Coupling an ocean wave model to an atmospheric general circulation model

  • Susanne L Weber
  • Hans von Storch
  • Pedro Viterbo
  • Liana Zambresky
Article

Abstract

A coupled model, consisting of an ocean wave model and an atmospheric general circulation model (AGCM), is integrated under permanent July conditions. The wave model is forced by the AGCM wind stress, whereas the wind waves modify the AGCM surface fluxes of momentum, sensible and latent heat. We investigate the following aspects of the coupled model: how realistic are the wave fields, how strong is the coupling, and how sensitive is the atmospheric circulation to the spatially and temporally varying wave field. The wave climatology of the coupled model compares favorably with observational data. The interaction between the two models is largest (although weak) in the storm track in the Southern Hemisphere.
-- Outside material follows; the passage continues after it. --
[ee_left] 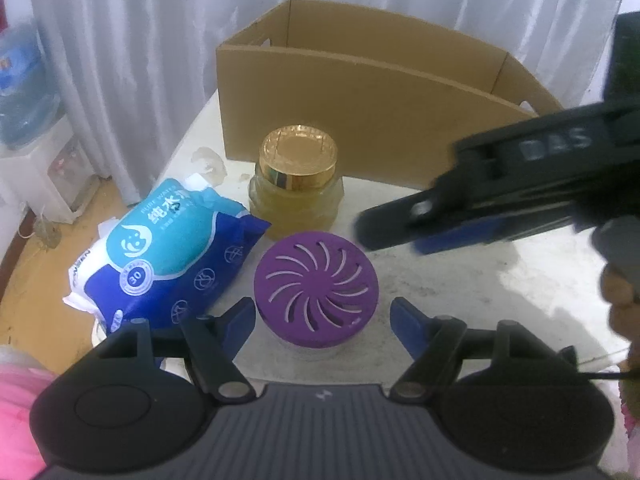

Young windsea, which is associated with enhanced surface fluxes is generated mostly in the equatorward “frontal” area of an individual cyclone. However, the enhancement of the surface fluxes is too small to significantly modify the climatological mean atmospheric circulation.

Keywords

Cyclone Latent Heat Observational Data Southern Hemisphere Atmospheric Circulation 
These keywords were added by machine and not by the authors. This process is experimental and the keywords may be updated as the learning algorithm improves.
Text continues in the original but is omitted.